PH among economies most vulnerable to virus
MANILA, Philippines — The country’s economic managers are preparing a raft of measures to counteract the economic impact of the novel coronavirus (nCoV) outbreak after the Philippines was identified as being among the three most vulnerable countries to the ongoing contagion.
Finance Secretary Carlos Dominguez III said on Friday that while it was too early to determine the impact of the outbreak to the Philippine economy, the government was “ready to implement monetary and fiscal tools to counter potentially adverse economic fallout.”
The Bangko Sentral ng Pilipinas has already cut key interest rates by 25 basis points (bps) last week in what Governor Benjamin Diokno described as a move “ahead, rather than behind the curve”amid the external risk.
The government must “maintain a vigilant stance to assure biological safety and good health of the population,” Dominguez said after a study by the London-based Overseas Development Institute (ODI) identified the Philippines as one of the countries most vulnerable to the contagion.
In a report titled “Economic Vulnerabilities to Health Pandemics: Which Countries are Most Vulnerable to the Impact of Coronavirus,”authors Dirk Willem te Velde and Sherillyn Raga said the Philippines, along with Vietnam, were the most vulnerable after Sri Lanka.
The study was based on a vulnerability index that considered countries’ exposure to the virus that originated in China and its economic fundamentals, particularly its spending for public health which, in the case of the Philippines, was only 4.4 percent of gross domestic product (GDP).
Dominguez echoed the fear of Socioeconomic Planning Secretary Ernesto Pernia that the Philippines may shed about 0.3 percentage point of the country’s GDP growth this year “but again, we’re not teetering on the edge of bankruptcy. We have a very resilient economy,” Dominguez said.
He admitted though that the effects of the contagion are already creeping into travel and tourism.
“The airlines and the rest of the tourism industry are going to feel the pinch. I don’t know how long. I don’t know if the virus has already peaked. I think there are still new cases coming in,” Dominguez added.
Exporters to be hit
“We’ll probably see a hit in some manufacturing, especially those manufacturers who export to the Wuhan area. We don’t know how much of the factories there are really closing because that will affect our sales,”Dominguez said.
But Trade Secretary Ramon Lopez last week said Hubei province, where the city of Wuhan is located, accounted for only 1.2 percent of Philippine imports from China and the situation in China may also benefit the Philippines.
Lopez said Chinese factories that cannot buy raw materials from Wuhan or Hubei province could turn to the Philippines, which can also serve as temporary operations base for Chinese vehicle parts makers while China reels from the closure of factories in China.
Factory closures may also affect Philippine imports from China, Customs Commissioner Rey Leonardo Guerrero told reporters on the sidelines of the Bureau of Customs’ 118th anniversary celebration on Friday night.
“We received reports from some importers that they could not ship their exports from China to the Philippines because of lack of manpower,” Guerrero said.
ODI data showed that 12.9 percent of the Philippines’ merchandise exports go to China while imports from the mainland cornered 19.63 percent of total, such that two-way trade with China was 17.1 percent of the Philippines’ trade to the world and 9.5 percent of GDP.

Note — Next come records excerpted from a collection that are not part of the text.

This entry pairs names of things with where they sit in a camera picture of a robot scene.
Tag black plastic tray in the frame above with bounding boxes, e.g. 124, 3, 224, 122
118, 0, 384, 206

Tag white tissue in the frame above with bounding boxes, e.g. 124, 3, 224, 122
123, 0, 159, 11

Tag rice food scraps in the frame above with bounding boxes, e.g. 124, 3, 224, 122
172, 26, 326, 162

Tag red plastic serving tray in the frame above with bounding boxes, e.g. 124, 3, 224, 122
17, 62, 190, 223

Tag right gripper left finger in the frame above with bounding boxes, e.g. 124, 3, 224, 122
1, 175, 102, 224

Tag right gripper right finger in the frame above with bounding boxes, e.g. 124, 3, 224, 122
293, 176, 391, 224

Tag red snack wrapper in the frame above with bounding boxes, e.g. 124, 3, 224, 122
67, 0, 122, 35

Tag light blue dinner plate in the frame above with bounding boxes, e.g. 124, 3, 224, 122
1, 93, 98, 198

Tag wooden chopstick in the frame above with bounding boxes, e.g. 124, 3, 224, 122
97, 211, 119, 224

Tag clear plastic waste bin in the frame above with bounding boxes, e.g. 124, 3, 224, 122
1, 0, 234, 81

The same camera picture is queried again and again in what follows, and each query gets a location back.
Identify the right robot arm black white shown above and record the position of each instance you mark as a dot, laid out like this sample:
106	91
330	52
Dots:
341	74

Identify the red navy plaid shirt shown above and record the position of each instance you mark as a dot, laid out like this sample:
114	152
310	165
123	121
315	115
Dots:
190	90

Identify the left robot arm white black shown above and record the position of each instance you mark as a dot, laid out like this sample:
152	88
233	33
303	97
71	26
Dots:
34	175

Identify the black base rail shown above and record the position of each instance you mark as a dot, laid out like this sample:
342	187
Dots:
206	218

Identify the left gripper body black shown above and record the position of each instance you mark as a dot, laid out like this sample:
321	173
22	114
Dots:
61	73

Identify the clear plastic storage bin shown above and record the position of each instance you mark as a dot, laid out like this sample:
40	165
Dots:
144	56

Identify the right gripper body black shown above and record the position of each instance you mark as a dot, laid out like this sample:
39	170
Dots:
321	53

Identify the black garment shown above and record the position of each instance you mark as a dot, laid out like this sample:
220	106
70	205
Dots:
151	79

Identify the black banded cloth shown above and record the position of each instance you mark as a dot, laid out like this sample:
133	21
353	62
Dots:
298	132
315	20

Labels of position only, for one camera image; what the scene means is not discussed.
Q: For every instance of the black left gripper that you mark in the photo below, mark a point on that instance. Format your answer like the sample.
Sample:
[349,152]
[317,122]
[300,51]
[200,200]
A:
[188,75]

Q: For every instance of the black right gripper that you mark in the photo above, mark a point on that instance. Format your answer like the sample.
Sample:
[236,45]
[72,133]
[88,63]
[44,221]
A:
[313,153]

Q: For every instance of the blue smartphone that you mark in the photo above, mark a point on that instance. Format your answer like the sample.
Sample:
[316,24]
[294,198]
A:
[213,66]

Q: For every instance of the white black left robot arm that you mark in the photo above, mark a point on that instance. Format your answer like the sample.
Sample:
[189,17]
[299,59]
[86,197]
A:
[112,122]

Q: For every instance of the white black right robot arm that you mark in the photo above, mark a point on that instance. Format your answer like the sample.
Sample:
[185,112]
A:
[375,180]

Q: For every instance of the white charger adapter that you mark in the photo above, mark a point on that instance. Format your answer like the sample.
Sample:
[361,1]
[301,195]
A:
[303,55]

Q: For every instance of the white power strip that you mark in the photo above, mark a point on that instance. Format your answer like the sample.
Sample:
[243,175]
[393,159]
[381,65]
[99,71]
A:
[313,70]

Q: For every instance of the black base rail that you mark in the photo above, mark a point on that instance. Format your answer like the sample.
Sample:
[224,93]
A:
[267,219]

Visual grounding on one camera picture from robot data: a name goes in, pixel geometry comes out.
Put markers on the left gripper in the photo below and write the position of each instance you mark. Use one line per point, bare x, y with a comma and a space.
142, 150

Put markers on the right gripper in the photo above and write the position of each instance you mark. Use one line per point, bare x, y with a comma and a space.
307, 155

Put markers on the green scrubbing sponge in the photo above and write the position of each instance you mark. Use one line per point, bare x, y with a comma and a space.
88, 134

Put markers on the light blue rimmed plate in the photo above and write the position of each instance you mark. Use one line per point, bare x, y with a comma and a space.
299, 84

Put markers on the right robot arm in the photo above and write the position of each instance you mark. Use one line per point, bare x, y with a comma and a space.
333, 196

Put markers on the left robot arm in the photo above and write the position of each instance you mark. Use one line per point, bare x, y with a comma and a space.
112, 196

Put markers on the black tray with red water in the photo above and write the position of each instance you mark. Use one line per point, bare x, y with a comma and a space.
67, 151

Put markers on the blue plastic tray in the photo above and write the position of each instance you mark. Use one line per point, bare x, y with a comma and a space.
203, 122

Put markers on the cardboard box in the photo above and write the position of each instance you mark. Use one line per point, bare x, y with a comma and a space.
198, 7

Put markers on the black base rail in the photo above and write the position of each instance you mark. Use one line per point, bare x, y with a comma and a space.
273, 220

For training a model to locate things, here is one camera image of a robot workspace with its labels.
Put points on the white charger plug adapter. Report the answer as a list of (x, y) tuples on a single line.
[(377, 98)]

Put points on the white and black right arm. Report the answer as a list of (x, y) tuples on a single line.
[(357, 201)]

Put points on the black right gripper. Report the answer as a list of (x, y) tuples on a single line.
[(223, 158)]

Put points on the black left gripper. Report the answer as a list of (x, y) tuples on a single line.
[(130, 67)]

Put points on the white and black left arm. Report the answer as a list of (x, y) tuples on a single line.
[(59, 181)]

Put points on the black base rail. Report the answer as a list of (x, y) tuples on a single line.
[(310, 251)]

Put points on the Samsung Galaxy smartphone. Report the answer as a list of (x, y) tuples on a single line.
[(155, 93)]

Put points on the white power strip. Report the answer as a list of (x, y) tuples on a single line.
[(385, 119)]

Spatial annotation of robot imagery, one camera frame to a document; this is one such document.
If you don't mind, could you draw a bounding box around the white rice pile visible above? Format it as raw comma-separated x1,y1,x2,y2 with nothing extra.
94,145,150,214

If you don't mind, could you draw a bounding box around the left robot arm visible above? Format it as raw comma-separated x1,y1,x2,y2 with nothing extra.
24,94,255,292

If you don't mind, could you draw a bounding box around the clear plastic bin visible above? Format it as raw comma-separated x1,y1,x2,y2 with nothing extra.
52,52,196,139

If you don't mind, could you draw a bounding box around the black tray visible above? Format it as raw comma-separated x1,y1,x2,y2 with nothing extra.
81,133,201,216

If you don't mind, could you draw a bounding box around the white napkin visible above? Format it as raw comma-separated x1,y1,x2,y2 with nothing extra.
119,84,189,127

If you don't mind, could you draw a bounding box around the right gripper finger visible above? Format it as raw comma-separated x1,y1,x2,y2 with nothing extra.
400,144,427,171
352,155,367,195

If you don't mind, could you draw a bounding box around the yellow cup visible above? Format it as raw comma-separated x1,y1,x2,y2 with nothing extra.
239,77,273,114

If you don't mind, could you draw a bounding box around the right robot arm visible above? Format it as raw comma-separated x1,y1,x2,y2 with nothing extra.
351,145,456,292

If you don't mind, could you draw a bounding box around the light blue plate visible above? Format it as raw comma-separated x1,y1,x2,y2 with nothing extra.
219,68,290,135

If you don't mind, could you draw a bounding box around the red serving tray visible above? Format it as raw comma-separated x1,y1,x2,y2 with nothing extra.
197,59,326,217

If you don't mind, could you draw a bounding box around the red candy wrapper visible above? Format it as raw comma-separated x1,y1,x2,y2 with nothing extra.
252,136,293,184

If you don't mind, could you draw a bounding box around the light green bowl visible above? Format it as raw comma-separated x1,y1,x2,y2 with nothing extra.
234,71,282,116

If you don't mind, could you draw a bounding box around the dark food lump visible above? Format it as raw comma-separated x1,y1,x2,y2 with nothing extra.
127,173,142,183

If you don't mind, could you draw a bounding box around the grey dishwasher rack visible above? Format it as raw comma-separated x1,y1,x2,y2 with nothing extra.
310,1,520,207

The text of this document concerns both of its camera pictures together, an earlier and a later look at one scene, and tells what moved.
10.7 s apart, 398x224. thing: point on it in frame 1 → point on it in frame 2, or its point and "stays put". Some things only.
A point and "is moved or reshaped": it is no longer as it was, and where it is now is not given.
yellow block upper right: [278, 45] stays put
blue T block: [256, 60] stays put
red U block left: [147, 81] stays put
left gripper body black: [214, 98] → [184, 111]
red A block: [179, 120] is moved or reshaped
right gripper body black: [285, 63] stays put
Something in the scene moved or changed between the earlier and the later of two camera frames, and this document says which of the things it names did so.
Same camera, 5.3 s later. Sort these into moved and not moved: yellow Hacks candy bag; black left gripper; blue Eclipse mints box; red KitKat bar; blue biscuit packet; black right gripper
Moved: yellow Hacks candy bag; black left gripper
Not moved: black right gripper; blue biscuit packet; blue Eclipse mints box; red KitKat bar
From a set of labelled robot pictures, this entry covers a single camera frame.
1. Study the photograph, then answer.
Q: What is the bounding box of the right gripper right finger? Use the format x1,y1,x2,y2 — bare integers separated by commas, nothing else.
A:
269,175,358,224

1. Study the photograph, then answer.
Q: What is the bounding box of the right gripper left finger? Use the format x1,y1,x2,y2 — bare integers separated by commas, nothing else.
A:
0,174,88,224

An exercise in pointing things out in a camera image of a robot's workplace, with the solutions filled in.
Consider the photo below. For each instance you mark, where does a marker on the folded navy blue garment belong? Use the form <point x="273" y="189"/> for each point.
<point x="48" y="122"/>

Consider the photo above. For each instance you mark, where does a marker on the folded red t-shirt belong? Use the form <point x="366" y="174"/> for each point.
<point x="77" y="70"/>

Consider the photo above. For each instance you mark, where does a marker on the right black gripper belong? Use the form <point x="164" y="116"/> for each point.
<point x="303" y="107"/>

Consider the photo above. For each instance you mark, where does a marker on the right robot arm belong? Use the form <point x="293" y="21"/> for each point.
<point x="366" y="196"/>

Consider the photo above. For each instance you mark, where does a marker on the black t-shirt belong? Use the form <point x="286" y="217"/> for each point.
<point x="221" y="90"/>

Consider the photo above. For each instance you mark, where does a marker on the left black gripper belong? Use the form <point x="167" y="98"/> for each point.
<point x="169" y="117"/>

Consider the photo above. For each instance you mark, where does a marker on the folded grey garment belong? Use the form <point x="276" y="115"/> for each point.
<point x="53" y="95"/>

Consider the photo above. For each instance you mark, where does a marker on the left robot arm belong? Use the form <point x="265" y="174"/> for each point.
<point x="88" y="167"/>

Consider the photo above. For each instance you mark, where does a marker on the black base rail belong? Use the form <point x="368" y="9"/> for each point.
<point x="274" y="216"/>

Chinese tourist arrivals also comprised 14.6 percent of total visitors, ODI said, while remittances from Filipinos living and working overseas””including China, Hong Kong and Macau””comprise of 10.2 percent of GDP.
However, the Philippines also has strong points that may shield the economy: its high dollar reserves, relatively low spending and cash deficits and low external debt levels.